What is expected:
Copy out each line featuring the string "that" from the entries beneath.

Stored records:

*** Block opens ***

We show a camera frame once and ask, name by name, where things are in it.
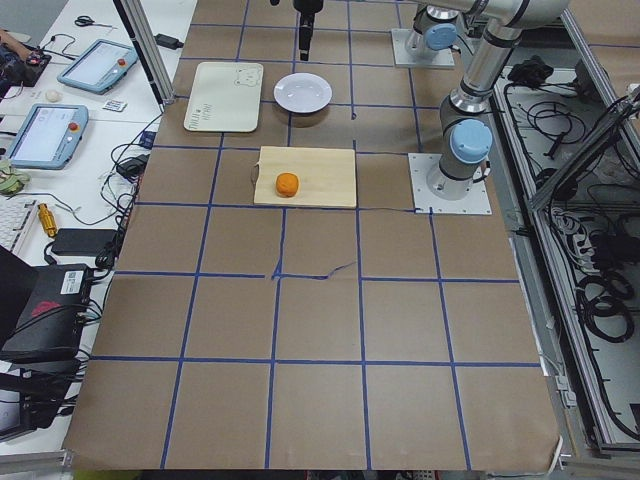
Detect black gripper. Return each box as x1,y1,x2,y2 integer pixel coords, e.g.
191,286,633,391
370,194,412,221
292,0,324,61

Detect orange fruit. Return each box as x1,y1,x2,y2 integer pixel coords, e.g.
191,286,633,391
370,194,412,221
275,172,300,198

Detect cream rectangular tray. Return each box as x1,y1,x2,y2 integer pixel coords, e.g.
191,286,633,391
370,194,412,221
183,62,264,133

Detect white round plate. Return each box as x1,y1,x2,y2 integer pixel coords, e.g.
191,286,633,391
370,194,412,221
273,72,333,114

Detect black power adapter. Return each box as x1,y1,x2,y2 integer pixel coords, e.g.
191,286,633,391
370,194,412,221
154,33,184,50

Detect wooden cutting board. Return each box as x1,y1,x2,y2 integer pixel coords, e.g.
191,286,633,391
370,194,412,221
254,146,357,209

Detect blue teach pendant upper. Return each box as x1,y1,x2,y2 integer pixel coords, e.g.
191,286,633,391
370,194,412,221
57,39,138,94

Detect blue teach pendant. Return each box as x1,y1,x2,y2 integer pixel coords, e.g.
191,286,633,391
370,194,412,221
57,39,138,94
7,104,89,170

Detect black scissors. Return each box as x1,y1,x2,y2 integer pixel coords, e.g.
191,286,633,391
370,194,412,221
74,15,94,27

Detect white round ball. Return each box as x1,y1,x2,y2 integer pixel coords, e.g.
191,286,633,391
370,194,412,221
45,90,62,103

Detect blue teach pendant lower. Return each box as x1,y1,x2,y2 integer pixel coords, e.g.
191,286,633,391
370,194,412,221
7,104,89,170

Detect black power brick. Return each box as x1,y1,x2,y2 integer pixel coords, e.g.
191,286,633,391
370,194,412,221
51,228,116,256

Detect gold metal cylinder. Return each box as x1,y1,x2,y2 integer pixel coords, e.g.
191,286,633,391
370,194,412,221
37,203,58,238

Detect white keyboard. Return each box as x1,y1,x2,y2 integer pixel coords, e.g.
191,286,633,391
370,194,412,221
1,198,37,254

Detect black computer box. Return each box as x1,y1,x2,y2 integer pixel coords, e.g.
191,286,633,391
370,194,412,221
1,257,92,364

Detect aluminium frame post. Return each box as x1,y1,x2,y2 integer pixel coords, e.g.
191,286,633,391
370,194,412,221
113,0,175,107

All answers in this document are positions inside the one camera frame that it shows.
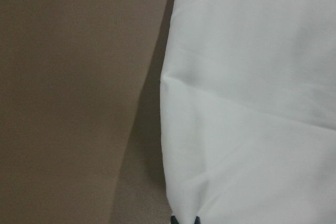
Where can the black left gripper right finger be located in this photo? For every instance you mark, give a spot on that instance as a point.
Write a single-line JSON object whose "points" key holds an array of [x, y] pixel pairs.
{"points": [[197, 220]]}

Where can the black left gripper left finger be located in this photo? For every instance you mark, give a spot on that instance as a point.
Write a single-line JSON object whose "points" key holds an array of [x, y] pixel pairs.
{"points": [[173, 220]]}

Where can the white long-sleeve printed shirt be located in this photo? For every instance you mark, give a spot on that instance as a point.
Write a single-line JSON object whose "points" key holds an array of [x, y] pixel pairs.
{"points": [[247, 102]]}

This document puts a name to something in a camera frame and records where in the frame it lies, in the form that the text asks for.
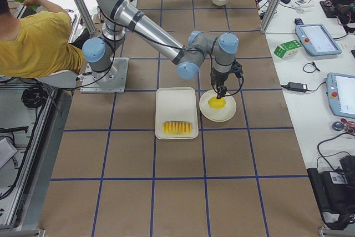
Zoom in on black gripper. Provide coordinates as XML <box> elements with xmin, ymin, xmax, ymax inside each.
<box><xmin>210</xmin><ymin>68</ymin><xmax>230</xmax><ymax>98</ymax></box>

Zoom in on yellow lemon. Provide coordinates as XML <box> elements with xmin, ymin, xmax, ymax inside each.
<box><xmin>207</xmin><ymin>97</ymin><xmax>226</xmax><ymax>109</ymax></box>

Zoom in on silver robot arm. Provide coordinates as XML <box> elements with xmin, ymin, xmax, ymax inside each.
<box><xmin>82</xmin><ymin>0</ymin><xmax>244</xmax><ymax>98</ymax></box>

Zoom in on white round plate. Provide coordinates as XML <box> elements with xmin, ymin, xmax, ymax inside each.
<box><xmin>199</xmin><ymin>90</ymin><xmax>237</xmax><ymax>122</ymax></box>

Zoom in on white rectangular tray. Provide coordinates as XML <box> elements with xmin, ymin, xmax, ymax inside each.
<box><xmin>155</xmin><ymin>87</ymin><xmax>199</xmax><ymax>139</ymax></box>

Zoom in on sliced yellow pineapple pieces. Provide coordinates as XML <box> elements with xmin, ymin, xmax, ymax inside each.
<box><xmin>162</xmin><ymin>121</ymin><xmax>192</xmax><ymax>135</ymax></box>

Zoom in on black power adapter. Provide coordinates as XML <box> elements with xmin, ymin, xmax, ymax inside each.
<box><xmin>281</xmin><ymin>82</ymin><xmax>308</xmax><ymax>93</ymax></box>

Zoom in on green white carton box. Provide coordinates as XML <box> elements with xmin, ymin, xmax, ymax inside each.
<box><xmin>273</xmin><ymin>40</ymin><xmax>302</xmax><ymax>59</ymax></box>

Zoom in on far blue teach pendant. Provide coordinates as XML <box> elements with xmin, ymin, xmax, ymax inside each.
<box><xmin>295</xmin><ymin>24</ymin><xmax>342</xmax><ymax>56</ymax></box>

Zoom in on blue teach pendant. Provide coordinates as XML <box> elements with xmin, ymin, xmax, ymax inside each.
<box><xmin>295</xmin><ymin>24</ymin><xmax>342</xmax><ymax>56</ymax></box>
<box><xmin>326</xmin><ymin>73</ymin><xmax>354</xmax><ymax>119</ymax></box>

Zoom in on near blue teach pendant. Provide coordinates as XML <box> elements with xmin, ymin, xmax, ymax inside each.
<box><xmin>326</xmin><ymin>73</ymin><xmax>354</xmax><ymax>119</ymax></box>

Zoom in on person in yellow shirt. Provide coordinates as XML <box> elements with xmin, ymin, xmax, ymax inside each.
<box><xmin>1</xmin><ymin>0</ymin><xmax>90</xmax><ymax>78</ymax></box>

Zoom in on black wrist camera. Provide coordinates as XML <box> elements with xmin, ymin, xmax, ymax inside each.
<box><xmin>231</xmin><ymin>61</ymin><xmax>244</xmax><ymax>79</ymax></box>

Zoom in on small black looped cable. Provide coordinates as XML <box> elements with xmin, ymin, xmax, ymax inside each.
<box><xmin>302</xmin><ymin>61</ymin><xmax>320</xmax><ymax>73</ymax></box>

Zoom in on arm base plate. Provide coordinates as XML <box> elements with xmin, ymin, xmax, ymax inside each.
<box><xmin>80</xmin><ymin>57</ymin><xmax>129</xmax><ymax>93</ymax></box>

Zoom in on black coiled cable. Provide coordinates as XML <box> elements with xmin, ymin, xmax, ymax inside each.
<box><xmin>21</xmin><ymin>83</ymin><xmax>48</xmax><ymax>109</ymax></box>

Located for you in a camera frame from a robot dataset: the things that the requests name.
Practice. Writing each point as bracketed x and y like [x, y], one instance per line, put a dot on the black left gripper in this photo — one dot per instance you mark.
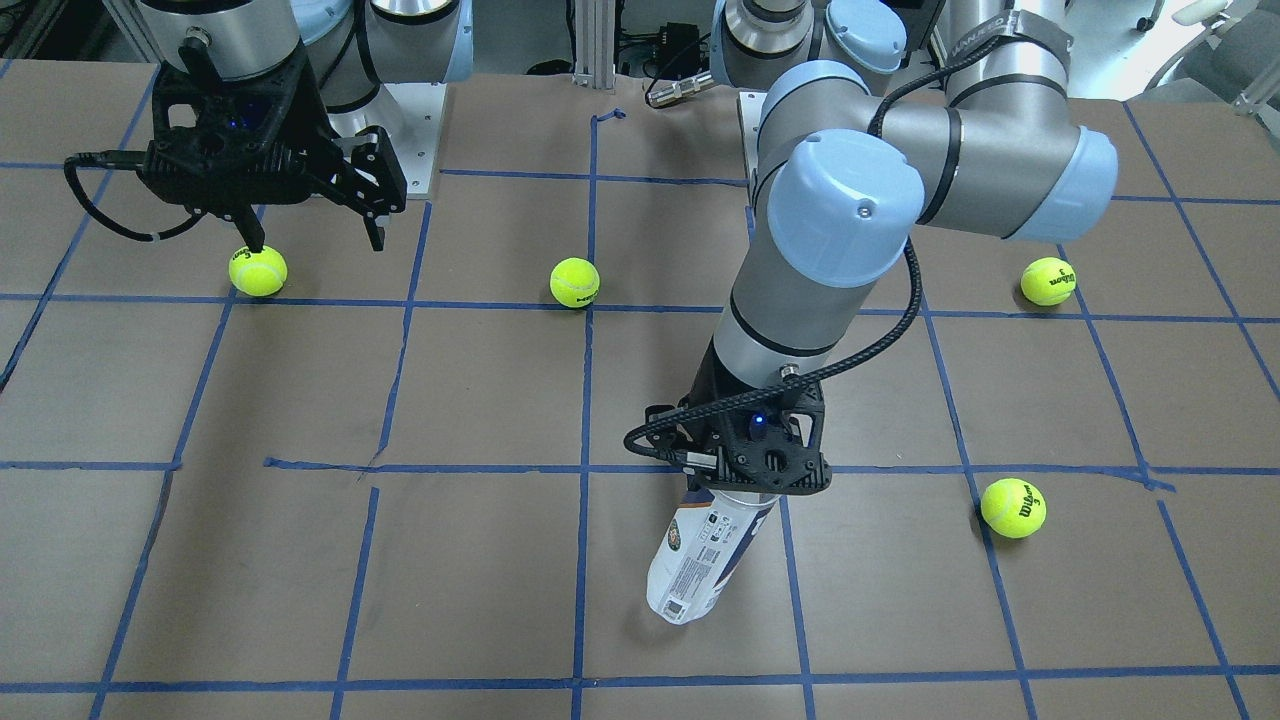
[707, 393]

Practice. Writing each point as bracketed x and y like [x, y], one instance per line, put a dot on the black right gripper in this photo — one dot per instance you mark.
[314, 128]

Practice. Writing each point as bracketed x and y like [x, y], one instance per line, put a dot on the white tennis ball can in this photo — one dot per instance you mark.
[705, 541]

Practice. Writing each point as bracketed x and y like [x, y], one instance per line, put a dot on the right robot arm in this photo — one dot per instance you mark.
[355, 49]

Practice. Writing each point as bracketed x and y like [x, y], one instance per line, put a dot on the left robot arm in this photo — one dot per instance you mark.
[846, 171]

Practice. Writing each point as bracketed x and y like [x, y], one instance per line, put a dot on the tennis ball far screen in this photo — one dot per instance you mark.
[1048, 282]
[258, 274]

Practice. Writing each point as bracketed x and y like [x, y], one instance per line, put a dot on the tennis ball screen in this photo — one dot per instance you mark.
[258, 274]
[1048, 282]
[1013, 507]

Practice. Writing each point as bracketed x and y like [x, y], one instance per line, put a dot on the tennis ball near screen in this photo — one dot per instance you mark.
[1013, 507]

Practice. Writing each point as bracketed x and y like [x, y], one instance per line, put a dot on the tennis ball centre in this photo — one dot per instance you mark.
[574, 282]

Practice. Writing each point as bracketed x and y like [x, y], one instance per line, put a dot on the silver cylindrical connector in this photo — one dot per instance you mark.
[679, 90]

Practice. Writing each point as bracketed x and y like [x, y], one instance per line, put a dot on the black power adapter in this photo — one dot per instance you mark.
[677, 51]

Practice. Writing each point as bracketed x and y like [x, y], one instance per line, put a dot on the grey office chair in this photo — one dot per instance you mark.
[1233, 58]

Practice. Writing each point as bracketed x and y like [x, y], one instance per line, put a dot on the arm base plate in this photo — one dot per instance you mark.
[750, 105]
[422, 108]

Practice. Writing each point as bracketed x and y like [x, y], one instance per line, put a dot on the aluminium profile post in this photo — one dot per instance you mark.
[594, 26]

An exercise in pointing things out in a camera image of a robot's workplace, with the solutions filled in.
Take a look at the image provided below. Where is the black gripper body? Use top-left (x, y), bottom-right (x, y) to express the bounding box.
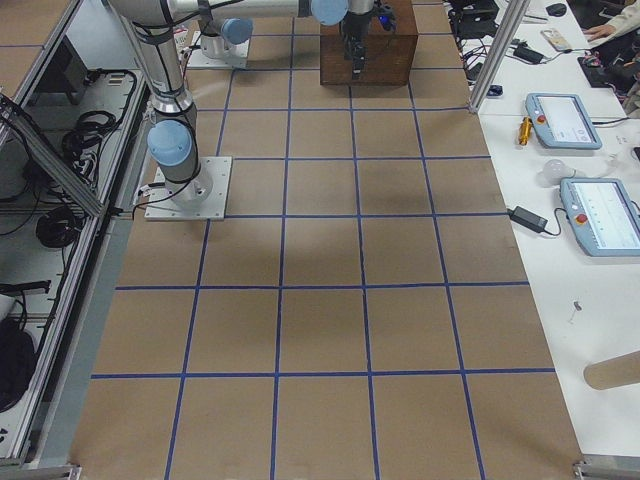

*** Block closes ***

Response area:
All answers in this document are positions inside the one camera frame that it shows.
Where can the black left gripper right finger be located in this photo? For every instance you mark, give a spot on that instance as a point.
Where can the black left gripper left finger be located in this photo? For every instance you mark, give a spot on that instance as a point.
Where can the white long-sleeve printed shirt be located in this photo? For every instance you mark, give a spot on that instance as a point.
This document puts a name to something in a camera frame and records where in the frame it lies, in the form that the text asks for.
Located for you in a camera frame from a robot dataset: the things that the requests name.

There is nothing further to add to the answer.